Problem statement >>
Figure out how many lines in the records below hold the string "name". That number alone is the answer.

Entries provided >>
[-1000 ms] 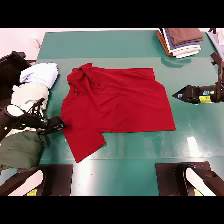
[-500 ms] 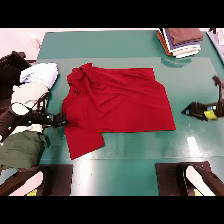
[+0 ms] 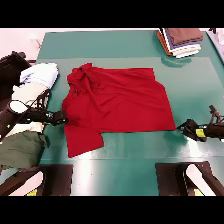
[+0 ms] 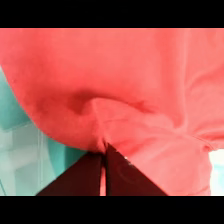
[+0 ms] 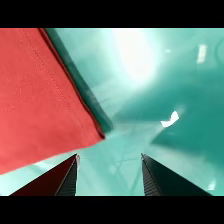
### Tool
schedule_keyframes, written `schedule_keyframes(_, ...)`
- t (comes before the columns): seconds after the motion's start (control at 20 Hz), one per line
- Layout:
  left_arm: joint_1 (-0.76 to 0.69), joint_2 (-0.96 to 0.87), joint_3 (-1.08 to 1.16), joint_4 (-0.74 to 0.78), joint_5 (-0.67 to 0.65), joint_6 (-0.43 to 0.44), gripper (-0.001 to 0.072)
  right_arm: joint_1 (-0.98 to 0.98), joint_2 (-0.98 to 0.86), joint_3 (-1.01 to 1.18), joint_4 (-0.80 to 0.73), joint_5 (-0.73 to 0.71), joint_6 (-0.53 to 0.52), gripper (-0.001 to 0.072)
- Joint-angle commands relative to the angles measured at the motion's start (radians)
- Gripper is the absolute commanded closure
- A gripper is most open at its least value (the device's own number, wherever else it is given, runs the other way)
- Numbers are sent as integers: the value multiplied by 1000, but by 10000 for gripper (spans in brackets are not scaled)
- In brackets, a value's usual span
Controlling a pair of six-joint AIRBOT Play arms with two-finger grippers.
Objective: Fold the shirts.
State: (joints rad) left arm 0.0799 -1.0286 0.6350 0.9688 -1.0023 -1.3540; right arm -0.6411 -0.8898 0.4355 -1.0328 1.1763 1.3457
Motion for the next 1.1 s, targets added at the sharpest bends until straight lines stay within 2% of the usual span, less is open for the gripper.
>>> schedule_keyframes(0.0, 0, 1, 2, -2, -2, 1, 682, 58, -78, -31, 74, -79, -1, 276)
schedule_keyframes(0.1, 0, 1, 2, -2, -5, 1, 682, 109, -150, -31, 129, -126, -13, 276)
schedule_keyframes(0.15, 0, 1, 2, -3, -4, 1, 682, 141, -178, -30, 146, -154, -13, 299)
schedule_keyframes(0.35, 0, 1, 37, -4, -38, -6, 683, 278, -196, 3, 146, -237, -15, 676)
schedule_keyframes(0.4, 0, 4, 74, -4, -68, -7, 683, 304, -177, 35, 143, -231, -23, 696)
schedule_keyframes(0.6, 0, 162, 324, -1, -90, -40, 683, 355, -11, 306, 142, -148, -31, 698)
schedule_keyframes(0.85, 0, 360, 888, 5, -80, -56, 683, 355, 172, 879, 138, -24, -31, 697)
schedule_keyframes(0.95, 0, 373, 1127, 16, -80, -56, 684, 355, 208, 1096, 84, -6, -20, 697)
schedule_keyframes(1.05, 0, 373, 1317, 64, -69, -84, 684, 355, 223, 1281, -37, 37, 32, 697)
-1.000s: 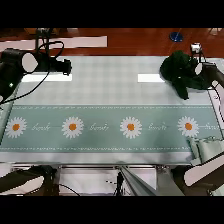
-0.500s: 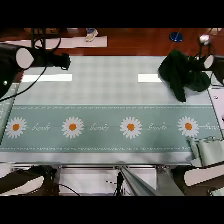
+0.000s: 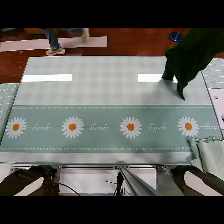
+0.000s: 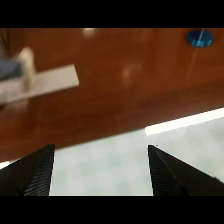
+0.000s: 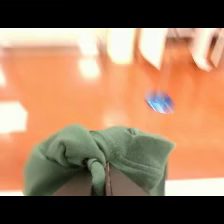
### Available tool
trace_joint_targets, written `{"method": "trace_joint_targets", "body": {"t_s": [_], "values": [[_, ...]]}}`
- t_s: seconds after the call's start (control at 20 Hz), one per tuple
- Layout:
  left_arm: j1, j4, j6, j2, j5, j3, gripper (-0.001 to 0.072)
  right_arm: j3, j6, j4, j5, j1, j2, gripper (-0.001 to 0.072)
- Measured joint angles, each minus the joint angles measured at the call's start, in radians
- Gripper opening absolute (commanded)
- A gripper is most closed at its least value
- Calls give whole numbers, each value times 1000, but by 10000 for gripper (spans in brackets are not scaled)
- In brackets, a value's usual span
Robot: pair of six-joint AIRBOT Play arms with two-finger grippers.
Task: Fold the shirts.
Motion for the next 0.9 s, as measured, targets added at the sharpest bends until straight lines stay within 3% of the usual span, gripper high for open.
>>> {"method": "trace_joint_targets", "body": {"t_s": [0.2, 0.35, 0.55, 0.85, 0.9], "values": [[-17, 0, -1, 137, -137, 18, 708, 0, -70, 261, 99, 5, 140, 26], [-21, 0, -3, 198, -323, 21, 708, 0, -93, 343, 272, 54, 156, 26], [-23, -4, -5, 224, -518, -9, 707, 0, -79, 322, 475, 229, 52, 26], [-23, -62, -6, 230, -598, -98, 708, 0, -19, 249, 541, 618, -276, 28], [-23, -68, -6, 231, -602, -117, 708, 0, -13, 247, 531, 680, -330, 95]]}}
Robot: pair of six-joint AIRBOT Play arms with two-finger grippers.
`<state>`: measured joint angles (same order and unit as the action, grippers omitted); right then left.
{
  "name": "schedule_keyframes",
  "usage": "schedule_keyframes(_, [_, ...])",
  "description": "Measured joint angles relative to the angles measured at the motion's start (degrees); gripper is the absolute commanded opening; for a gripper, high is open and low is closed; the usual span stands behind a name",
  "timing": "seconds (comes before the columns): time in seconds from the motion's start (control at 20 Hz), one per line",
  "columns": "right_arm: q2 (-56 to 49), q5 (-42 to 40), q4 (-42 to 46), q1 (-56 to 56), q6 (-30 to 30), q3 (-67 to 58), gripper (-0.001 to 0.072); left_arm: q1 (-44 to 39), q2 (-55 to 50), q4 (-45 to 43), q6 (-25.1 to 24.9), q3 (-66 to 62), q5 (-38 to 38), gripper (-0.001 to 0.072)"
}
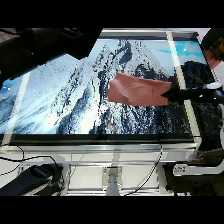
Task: Fold the clothes and pants, and hang the long-sleeved shirts on hangers.
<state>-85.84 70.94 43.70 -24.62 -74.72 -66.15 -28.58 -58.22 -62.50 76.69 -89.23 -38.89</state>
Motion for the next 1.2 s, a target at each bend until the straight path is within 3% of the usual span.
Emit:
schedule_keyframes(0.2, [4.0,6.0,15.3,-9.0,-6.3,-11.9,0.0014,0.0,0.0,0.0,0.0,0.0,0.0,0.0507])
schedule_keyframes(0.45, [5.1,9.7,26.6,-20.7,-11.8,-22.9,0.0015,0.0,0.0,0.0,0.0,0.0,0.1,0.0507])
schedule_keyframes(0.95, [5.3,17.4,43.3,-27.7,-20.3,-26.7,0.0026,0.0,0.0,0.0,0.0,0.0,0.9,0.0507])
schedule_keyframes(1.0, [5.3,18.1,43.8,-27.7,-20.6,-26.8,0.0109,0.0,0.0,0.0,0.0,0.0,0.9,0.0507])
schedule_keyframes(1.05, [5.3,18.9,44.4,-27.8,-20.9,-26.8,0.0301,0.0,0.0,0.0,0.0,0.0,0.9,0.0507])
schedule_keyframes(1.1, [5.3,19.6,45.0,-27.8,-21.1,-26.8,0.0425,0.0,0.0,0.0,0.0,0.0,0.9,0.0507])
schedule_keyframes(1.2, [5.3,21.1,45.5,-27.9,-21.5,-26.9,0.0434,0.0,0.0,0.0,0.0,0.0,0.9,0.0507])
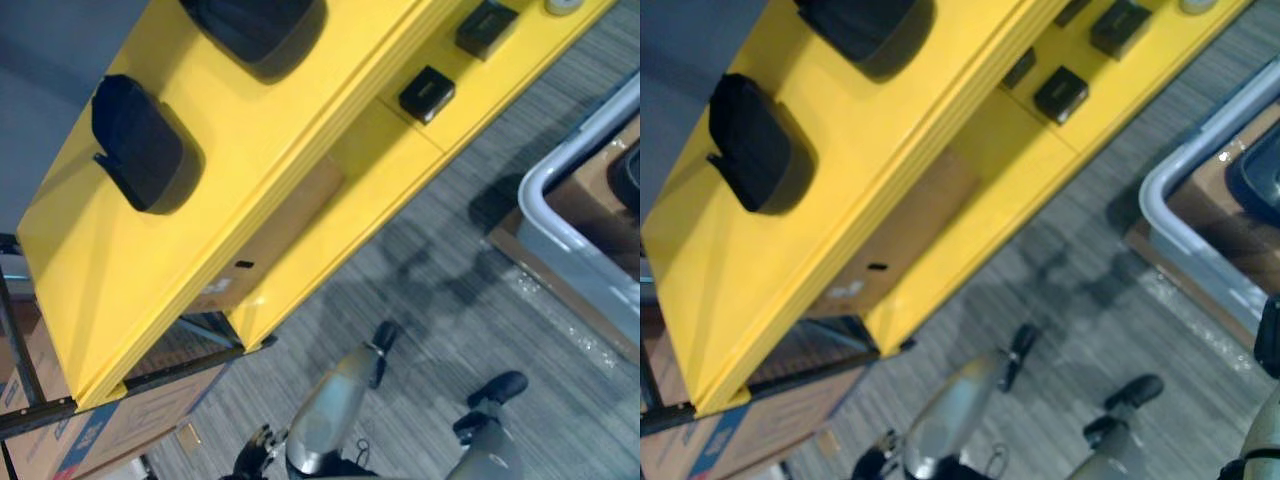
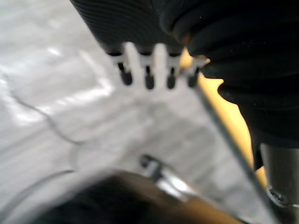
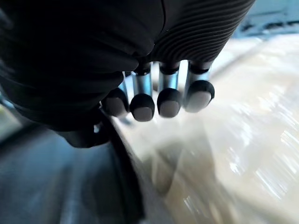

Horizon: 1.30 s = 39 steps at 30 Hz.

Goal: Walk over and take plastic housings, then place them on the shelf

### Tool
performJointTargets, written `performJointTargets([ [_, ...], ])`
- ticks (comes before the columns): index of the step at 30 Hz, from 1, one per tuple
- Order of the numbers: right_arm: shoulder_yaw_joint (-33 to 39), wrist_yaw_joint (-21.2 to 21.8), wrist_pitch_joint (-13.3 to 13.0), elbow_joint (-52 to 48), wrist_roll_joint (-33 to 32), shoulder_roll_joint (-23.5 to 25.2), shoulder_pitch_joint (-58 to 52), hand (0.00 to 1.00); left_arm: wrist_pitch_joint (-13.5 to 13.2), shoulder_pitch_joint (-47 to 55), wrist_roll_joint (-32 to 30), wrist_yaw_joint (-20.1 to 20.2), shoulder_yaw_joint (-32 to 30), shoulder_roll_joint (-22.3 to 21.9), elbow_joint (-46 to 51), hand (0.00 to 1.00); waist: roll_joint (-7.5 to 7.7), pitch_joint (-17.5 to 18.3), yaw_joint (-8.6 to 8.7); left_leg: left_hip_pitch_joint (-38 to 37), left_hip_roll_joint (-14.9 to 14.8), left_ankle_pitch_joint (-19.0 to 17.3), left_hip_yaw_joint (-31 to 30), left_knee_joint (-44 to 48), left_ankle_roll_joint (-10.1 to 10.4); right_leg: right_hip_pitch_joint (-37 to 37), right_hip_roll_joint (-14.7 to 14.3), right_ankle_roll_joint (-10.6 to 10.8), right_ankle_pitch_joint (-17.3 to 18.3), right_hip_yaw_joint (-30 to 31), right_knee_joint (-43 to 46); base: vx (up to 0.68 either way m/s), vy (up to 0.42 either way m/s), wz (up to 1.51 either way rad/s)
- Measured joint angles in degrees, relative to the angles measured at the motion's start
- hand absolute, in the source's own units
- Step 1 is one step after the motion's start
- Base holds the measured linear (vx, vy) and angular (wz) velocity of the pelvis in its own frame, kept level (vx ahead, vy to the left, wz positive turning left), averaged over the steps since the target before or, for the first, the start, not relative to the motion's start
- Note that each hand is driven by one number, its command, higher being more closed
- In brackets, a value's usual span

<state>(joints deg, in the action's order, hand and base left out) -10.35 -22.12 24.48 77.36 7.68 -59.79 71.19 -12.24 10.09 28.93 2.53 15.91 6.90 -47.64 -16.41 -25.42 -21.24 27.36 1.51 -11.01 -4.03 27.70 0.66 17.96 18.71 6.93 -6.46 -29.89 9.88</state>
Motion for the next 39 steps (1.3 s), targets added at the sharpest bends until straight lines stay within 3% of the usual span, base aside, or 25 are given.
performJointTargets([
  [3, 0.4, -3.7, -5.6, -0.7, 1.9, 0.2, -1.6, 1.0, 0.0, 0.0, -0.3, -1.9, -3.2, 0.3, 1.9, 0.0, 2.02, -1.5, 1.8, -1.3, -0.6, 0.0, 0.3, 0.0, 0.0, -0.9, -0.7, -0.4, 0.2, 0.0, 0.6, -0.02, -0.033, -0.11],
  [5, 1.4, -5.7, -7.6, -1.2, 2.6, 0.9, -3.6, 1.0, -0.3, -0.3, -0.9, -3.0, -5.1, 1.3, 2.4, 0.0, 3.49, -2.5, 2.94, -2.3, -1.1, 0.0, 0.3, 0.0, 0.0, -1.7, -1.1, -0.8, 0.5, 0.0, 0.6, -0.03, -0.041, -0.08],
  [7, 3.3, -8.5, -10.6, -2.9, 2.8, 2.4, -6.0, 1.0, -1.0, -0.9, -3.0, -5.6, -9.0, 3.2, 2.4, 0.0, 6.83, -4.8, 4.44, -3.4, -2.7, -0.6, 0.7, 0.1, 0.8, -2.3, -2.5, -1.2, 0.9, 0.3, 0.6, -0.05, -0.048, -0.21],
  [10, 5.2, -12.1, -13.9, -5.5, 3.5, 4.2, -8.8, 1.0, -2.5, -2.4, -6.4, -9.0, -11.8, 4.5, 2.5, 0.0, 9.31, -5.5, 5.73, -4.2, -4.4, -1.0, 1.2, 0.7, 1.5, -3.1, -4.2, -1.6, 1.1, 0.5, 0.6, -0.06, -0.036, -0.16],
  [15, 4.3, -15.4, -17.5, -12.3, 4.6, 8.7, -13.9, 1.0, -5.0, -3.0, -16.7, -18.4, -13.3, 4.9, 4.7, 0.0, 12.26, -5.2, 7.84, -9.7, -6.1, -0.2, 3.0, -3.2, 2.8, -6.2, -5.8, -2.3, 1.3, 2.0, -0.8, -0.05, -0.042, -0.21],
  [18, 3.3, -18.1, -18.2, -19.6, 4.9, 10.6, -17.8, 1.0, -4.4, -4.0, -22.7, -25.4, -13.7, 6.8, 9.0, 0.0, 15.38, -5.2, 9.81, -12.0, -6.9, 1.9, 3.2, -6.9, 4.0, -7.1, -6.7, -3.1, 0.8, 2.2, -2.3, -0.02, -0.06, -0.09],
  [22, 3.5, -20.9, -18.4, -30.7, 5.4, 12.7, -24.9, 1.0, -3.0, -6.3, -31.5, -31.6, -15.4, 7.1, 16.8, 0.0, 17.09, -4.0, 11.63, -17.4, -7.3, 4.1, 3.7, -12.4, 4.8, -10.3, -7.5, -3.2, 0.8, 2.4, -3.9, 0.02, -0.081, -0.04],
  [23, 3.5, -21.8, -18.7, -34.9, 6.4, 14.4, -27.9, 1.0, -2.5, -6.7, -32.9, -32.1, -15.2, 8.1, 19.6, 0.0, 17.99, -1.9, 12.3, -17.7, -7.5, 4.6, 4.5, -13.7, 5.0, -10.1, -7.9, -3.4, 0.7, 2.7, -4.6, 0.05, -0.038, -0.17],
  [26, 4.8, -23.1, -19.7, -46.6, 9.0, 18.9, -36.9, 1.0, -2.5, -8.5, -33.3, -30.3, -14.8, 8.9, 24.6, 0.0, 19.4, 3.1, 13.57, -20.3, -7.9, 5.1, 5.4, -16.7, 5.3, -11.5, -8.7, -3.4, 0.5, 3.2, -6.5, 0.09, -0.023, -0.16],
  [28, 5.2, -23.2, -19.9, -52.8, 11.8, 21.8, -41.5, 1.0, -2.5, -8.6, -33.2, -26.7, -13.4, 8.8, 27.9, 0.0, 19.67, 6.7, 14.54, -22.2, -8.0, 5.1, 6.2, -18.2, 5.3, -12.9, -9.0, -3.2, 0.4, 3.4, -8.0, 0.11, 0.002, -0.1],
  [30, 5.2, -23.2, -21.9, -57.8, 14.8, 23.8, -44.3, 1.0, -2.6, -9.5, -29.7, -21.1, -10.5, 8.5, 32.0, 0.0, 19.56, 10.0, 15.92, -24.5, -7.8, 5.1, 6.8, -19.7, 5.3, -14.9, -9.3, -2.8, -0.1, 3.8, -9.7, 0.12, 0.028, -0.17],
  [33, 5.2, -23.2, -23.7, -63.2, 17.6, 26.0, -46.2, 1.0, -1.8, -10.9, -24.7, -15.4, -7.3, 8.1, 35.1, 0.0, 19.5, 12.4, 16.17, -26.5, -7.9, 5.1, 8.1, -20.6, 5.3, -16.5, -9.8, -2.6, -0.8, 5.0, -11.6, 0.06, 0.024, -0.2],
  [37, 5.0, -24.0, -29.0, -69.6, 22.9, 30.9, -46.5, 1.0, 3.4, -14.4, -12.3, -8.2, -4.0, 4.8, 41.7, 0.0, 18.79, 15.1, 17.58, -30.4, -7.4, 5.1, 10.1, -22.3, 5.2, -19.4, -9.9, -2.3, -2.2, 6.6, -13.9, 0.0, 0.042, -0.19],
  [39, 5.0, -24.4, -30.5, -71.5, 24.3, 32.0, -46.5, 1.0, 5.1, -16.2, -10.7, -7.5, -2.6, 3.9, 42.5, 0.0, 18.46, 15.7, 17.76, -30.4, -7.0, 5.0, 10.8, -22.3, 5.0, -19.5, -9.9, -2.2, -2.8, 7.0, -14.5, -0.03, 0.042, -0.11],
])
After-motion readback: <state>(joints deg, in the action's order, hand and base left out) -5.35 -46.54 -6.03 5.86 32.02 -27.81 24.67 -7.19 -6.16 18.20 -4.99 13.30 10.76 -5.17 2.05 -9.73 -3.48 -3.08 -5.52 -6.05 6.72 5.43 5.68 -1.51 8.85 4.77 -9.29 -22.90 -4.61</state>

Your solution >>
2